** Task to carry out **
For the listing below, count the lines that contain "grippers" and report only the number.

** Extracted material **
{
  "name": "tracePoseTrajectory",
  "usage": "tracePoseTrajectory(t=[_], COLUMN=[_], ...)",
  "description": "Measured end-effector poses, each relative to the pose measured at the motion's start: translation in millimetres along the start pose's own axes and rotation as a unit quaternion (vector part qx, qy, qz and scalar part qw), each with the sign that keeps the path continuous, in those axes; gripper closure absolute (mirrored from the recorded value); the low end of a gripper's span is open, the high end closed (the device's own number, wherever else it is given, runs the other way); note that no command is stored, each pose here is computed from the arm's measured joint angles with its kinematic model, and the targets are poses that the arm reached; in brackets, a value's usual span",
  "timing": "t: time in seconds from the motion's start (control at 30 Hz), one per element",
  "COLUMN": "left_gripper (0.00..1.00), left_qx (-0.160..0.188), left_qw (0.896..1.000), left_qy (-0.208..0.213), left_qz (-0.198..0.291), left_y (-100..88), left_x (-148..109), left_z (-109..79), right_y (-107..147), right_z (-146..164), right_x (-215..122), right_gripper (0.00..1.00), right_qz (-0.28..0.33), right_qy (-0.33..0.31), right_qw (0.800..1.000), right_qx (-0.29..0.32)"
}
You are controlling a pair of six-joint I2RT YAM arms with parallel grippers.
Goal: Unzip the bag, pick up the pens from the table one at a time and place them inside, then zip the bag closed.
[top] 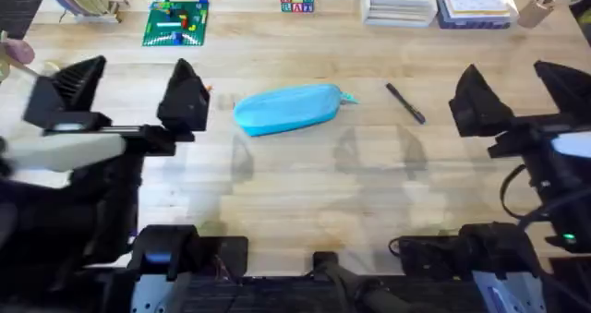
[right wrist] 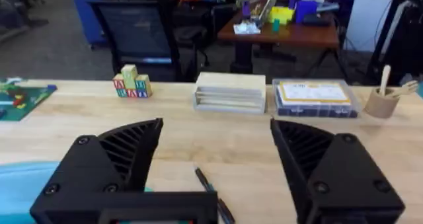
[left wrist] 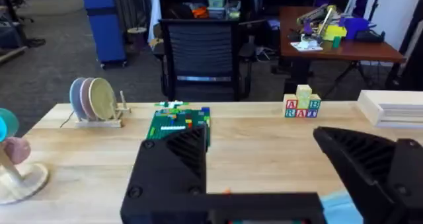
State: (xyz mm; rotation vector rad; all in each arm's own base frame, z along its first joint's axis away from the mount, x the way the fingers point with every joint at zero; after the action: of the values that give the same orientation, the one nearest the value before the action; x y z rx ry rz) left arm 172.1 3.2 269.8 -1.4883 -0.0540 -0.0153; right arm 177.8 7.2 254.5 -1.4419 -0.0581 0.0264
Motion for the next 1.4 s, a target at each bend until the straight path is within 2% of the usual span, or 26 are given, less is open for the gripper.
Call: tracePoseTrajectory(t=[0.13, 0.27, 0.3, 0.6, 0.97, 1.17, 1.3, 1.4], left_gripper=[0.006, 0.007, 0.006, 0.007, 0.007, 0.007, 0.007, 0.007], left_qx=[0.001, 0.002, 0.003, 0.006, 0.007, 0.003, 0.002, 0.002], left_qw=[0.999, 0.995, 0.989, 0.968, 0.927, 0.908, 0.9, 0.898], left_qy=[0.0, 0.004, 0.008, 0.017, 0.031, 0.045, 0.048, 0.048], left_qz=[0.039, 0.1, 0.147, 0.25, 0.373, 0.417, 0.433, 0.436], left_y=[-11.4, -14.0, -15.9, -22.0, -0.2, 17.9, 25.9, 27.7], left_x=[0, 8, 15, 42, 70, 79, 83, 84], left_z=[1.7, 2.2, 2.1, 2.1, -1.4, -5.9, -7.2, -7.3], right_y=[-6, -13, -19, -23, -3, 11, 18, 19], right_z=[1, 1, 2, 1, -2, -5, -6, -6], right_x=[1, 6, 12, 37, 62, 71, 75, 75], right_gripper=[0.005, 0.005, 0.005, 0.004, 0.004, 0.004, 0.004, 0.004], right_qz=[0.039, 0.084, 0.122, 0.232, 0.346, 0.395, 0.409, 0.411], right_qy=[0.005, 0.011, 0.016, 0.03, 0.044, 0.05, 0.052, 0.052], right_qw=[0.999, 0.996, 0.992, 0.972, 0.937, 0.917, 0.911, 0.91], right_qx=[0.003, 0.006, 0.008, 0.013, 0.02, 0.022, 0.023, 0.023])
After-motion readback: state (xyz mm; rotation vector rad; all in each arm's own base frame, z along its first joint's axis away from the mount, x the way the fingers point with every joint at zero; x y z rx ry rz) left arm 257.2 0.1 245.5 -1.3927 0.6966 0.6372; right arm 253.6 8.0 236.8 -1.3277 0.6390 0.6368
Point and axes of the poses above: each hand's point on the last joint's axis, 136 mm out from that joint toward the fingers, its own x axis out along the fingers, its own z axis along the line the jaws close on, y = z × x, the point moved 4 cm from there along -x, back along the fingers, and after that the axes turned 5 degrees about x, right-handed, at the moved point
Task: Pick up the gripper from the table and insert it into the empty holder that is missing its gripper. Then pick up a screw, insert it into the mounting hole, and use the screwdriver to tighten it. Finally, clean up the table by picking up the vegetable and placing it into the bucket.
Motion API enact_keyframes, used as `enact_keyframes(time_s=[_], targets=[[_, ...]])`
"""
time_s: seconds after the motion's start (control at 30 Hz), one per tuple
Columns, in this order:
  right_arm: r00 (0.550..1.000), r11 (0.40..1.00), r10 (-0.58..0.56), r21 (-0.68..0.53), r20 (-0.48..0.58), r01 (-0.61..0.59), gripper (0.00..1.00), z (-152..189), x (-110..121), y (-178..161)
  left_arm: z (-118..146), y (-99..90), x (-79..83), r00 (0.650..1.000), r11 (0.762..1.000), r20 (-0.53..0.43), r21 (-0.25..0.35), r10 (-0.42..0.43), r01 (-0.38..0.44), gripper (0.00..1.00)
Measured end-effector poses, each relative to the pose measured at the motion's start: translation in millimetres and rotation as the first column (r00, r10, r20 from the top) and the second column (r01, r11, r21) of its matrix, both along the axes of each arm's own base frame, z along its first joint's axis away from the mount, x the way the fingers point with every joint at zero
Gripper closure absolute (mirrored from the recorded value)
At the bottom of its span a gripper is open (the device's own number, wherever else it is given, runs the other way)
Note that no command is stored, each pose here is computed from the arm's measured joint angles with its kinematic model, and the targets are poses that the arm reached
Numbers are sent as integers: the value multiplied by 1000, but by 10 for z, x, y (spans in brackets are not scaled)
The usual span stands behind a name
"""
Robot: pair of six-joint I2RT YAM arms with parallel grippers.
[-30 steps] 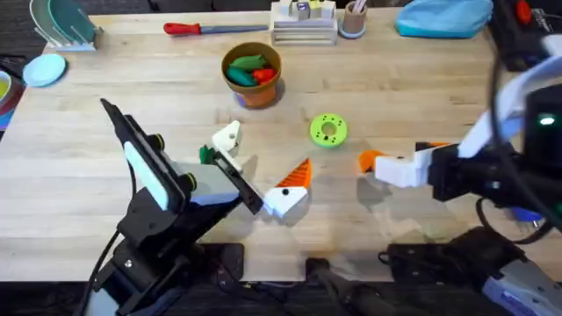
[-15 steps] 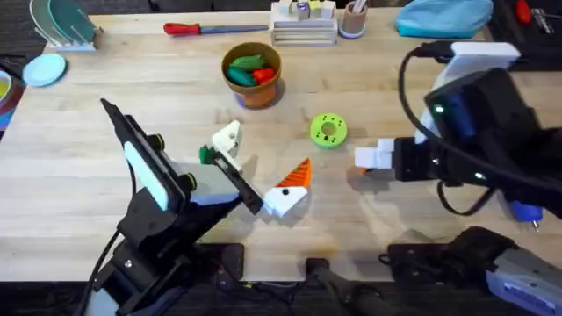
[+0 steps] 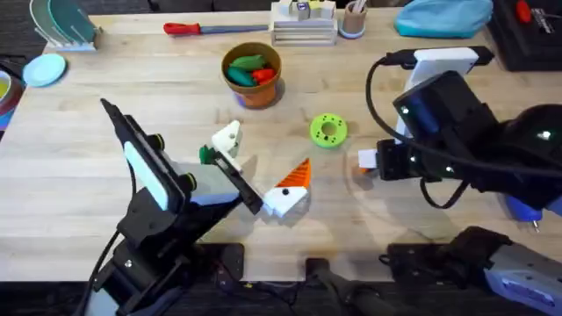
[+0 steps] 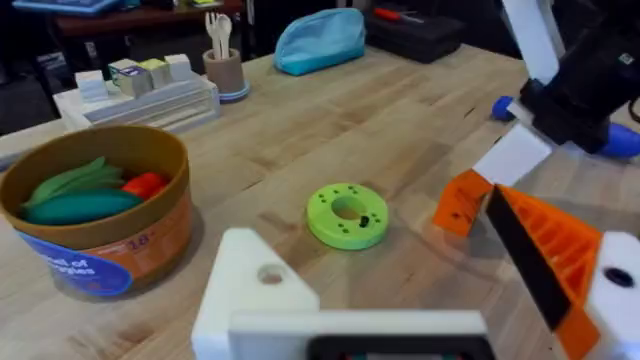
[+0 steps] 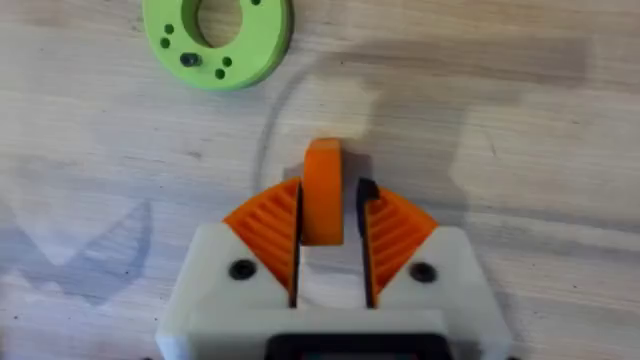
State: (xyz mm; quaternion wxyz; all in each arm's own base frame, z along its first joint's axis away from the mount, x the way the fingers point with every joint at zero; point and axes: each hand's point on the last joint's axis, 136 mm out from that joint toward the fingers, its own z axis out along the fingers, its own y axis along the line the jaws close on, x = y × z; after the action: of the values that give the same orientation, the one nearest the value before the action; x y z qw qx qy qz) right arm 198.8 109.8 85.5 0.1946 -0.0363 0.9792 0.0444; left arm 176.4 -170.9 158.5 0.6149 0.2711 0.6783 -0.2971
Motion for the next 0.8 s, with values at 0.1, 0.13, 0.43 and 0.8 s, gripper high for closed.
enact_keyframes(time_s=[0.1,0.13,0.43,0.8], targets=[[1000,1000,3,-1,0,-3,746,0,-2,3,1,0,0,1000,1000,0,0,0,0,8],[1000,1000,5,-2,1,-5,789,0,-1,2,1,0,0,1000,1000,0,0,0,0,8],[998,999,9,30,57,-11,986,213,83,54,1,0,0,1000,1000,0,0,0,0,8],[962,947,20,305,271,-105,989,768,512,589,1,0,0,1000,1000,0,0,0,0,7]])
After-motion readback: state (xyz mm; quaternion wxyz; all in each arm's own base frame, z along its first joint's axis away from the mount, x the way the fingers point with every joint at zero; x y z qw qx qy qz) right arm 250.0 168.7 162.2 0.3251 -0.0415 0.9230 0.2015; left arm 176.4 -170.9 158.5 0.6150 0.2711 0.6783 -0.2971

** Exercise solution **
2